[[ Raw data open ]]
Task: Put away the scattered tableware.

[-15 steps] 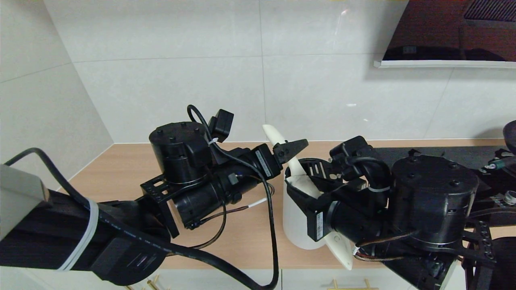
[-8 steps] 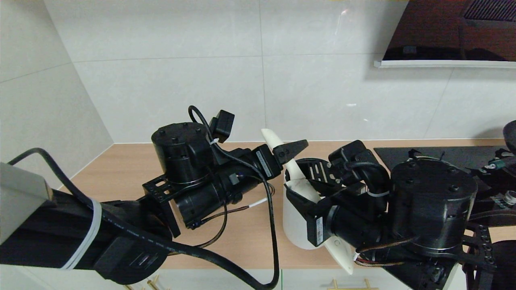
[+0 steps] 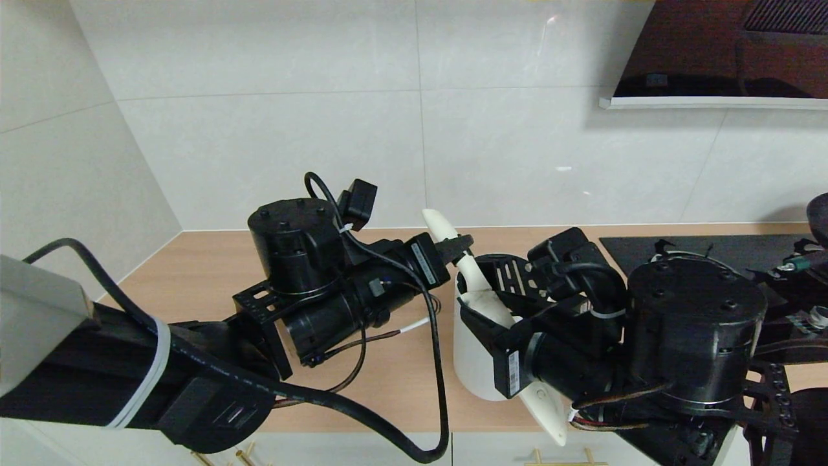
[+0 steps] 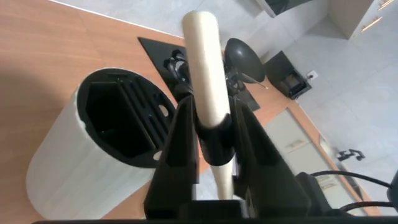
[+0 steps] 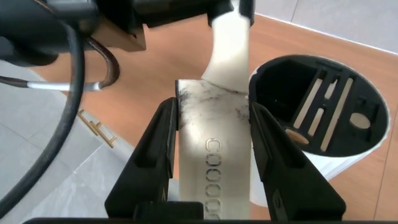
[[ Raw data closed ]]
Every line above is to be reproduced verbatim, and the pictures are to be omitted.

--- Task solution ---
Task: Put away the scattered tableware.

[-15 steps] 
[-8 steps] 
[+0 steps] 
[+0 steps] 
[+0 steps] 

No further output is required here.